* [Work to complete]
Locate and copy each line in the data that contains the word "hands".

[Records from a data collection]
════
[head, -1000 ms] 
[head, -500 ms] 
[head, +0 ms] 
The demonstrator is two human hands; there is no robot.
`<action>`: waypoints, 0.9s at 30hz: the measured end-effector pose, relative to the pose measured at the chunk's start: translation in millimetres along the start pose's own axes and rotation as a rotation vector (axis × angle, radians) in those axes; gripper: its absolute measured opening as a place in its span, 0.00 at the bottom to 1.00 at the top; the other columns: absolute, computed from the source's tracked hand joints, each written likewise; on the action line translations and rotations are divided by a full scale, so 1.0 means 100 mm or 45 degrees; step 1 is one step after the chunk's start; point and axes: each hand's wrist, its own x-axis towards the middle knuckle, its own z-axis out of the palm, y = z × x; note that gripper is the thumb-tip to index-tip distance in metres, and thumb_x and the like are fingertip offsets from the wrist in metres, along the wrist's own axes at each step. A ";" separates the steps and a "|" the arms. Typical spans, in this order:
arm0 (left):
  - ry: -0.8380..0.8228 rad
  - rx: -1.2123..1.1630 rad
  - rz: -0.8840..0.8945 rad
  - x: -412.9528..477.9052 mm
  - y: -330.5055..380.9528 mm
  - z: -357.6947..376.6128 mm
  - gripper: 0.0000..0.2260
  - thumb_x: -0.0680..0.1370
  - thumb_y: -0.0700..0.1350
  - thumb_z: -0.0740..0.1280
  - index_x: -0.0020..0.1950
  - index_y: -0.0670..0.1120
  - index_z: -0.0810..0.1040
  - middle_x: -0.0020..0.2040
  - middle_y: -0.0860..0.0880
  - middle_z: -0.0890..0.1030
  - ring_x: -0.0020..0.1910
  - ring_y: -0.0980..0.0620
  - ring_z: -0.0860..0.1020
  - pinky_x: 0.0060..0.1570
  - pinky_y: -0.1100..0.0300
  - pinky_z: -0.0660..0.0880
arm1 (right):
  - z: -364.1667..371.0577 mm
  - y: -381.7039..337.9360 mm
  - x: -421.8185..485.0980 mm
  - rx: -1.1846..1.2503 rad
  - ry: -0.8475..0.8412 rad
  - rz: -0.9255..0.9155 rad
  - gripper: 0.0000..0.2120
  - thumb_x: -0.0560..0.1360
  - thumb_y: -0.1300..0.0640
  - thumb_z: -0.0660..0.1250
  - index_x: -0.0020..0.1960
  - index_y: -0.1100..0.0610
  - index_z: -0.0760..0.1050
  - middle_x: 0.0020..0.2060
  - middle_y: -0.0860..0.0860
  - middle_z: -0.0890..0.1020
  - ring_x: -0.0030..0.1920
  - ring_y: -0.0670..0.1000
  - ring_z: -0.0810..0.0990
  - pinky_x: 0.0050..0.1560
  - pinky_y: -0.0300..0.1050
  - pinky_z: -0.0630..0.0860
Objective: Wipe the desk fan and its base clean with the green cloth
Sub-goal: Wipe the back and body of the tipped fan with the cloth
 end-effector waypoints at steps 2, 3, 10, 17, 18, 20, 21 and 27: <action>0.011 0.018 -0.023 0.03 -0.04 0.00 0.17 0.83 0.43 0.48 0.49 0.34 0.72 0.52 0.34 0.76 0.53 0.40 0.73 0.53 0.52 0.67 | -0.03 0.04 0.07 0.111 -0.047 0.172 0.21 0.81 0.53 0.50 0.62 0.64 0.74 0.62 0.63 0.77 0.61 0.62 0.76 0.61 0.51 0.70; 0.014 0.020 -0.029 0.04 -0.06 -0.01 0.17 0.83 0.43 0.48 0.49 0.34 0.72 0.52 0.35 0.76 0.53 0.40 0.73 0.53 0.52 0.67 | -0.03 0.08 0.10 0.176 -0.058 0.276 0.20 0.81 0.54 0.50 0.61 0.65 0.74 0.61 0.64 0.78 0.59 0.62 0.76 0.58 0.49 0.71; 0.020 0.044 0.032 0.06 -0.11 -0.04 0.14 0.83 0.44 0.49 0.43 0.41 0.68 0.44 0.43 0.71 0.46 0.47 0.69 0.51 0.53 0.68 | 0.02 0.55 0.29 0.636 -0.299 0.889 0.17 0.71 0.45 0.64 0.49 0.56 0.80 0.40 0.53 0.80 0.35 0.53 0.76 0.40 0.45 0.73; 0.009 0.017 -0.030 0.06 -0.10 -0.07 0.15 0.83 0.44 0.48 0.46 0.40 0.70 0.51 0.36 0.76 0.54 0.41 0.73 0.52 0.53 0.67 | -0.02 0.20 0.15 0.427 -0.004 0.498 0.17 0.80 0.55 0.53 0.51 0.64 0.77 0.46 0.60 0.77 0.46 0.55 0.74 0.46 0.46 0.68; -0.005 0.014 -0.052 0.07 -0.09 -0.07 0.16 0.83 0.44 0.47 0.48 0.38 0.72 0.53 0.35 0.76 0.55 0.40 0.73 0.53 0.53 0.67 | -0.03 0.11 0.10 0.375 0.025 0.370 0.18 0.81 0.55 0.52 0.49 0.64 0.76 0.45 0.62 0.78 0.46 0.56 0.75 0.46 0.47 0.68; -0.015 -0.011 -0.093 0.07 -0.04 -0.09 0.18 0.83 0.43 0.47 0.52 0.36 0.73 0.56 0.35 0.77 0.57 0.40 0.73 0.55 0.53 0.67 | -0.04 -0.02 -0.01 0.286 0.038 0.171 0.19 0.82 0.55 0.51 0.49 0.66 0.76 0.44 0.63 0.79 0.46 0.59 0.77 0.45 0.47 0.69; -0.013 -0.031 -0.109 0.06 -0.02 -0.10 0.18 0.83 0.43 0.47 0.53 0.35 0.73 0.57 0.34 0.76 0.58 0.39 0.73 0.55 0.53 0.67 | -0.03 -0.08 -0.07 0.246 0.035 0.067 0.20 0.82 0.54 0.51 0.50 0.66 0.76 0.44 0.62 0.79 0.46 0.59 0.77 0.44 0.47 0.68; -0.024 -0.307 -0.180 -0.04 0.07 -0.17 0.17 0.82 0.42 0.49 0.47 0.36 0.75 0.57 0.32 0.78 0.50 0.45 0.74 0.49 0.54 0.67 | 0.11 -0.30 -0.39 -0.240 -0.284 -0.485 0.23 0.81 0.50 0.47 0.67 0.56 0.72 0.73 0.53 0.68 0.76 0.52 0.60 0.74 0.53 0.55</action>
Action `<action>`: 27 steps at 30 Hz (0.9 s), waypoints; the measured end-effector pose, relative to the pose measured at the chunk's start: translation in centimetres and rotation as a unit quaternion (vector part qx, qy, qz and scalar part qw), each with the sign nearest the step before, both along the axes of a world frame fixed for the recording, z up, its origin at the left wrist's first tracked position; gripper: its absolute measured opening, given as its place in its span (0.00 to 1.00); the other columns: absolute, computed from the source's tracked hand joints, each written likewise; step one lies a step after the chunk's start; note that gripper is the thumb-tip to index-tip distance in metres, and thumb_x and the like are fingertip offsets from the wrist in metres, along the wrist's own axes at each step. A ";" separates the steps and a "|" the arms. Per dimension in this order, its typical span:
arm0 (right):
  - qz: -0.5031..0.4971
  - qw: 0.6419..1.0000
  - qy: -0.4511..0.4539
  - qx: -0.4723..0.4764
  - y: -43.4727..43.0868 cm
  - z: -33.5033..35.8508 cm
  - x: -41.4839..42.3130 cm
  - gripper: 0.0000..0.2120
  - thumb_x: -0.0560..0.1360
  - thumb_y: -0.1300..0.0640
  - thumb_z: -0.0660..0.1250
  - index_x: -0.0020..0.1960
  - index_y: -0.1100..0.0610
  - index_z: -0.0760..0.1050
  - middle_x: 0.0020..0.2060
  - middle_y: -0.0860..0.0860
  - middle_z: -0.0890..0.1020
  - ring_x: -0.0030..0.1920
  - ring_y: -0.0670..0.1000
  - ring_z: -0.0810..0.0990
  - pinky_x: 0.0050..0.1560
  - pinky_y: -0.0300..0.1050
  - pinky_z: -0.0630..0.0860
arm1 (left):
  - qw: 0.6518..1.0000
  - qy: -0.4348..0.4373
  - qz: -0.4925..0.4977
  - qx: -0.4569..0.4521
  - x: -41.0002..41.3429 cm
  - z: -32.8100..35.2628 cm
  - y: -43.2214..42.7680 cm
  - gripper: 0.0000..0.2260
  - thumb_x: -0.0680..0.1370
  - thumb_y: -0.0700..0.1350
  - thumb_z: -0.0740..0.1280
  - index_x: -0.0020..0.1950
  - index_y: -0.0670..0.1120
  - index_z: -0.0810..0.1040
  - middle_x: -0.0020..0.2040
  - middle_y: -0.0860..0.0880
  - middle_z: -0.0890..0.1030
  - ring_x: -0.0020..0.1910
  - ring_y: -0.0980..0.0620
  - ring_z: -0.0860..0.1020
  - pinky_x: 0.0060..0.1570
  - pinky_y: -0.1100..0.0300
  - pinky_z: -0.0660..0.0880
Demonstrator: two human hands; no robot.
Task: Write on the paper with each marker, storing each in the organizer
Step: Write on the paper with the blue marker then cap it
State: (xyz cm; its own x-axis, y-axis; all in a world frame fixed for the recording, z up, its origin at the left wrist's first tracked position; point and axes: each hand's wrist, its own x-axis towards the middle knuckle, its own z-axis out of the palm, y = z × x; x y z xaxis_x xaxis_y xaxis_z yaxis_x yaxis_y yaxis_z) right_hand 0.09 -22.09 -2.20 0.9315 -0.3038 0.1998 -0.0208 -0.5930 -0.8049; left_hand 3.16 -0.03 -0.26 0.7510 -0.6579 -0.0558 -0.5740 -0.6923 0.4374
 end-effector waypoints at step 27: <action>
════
* [Answer to the problem]
The demonstrator is two human hands; there is no robot.
Demonstrator: two human hands; no robot.

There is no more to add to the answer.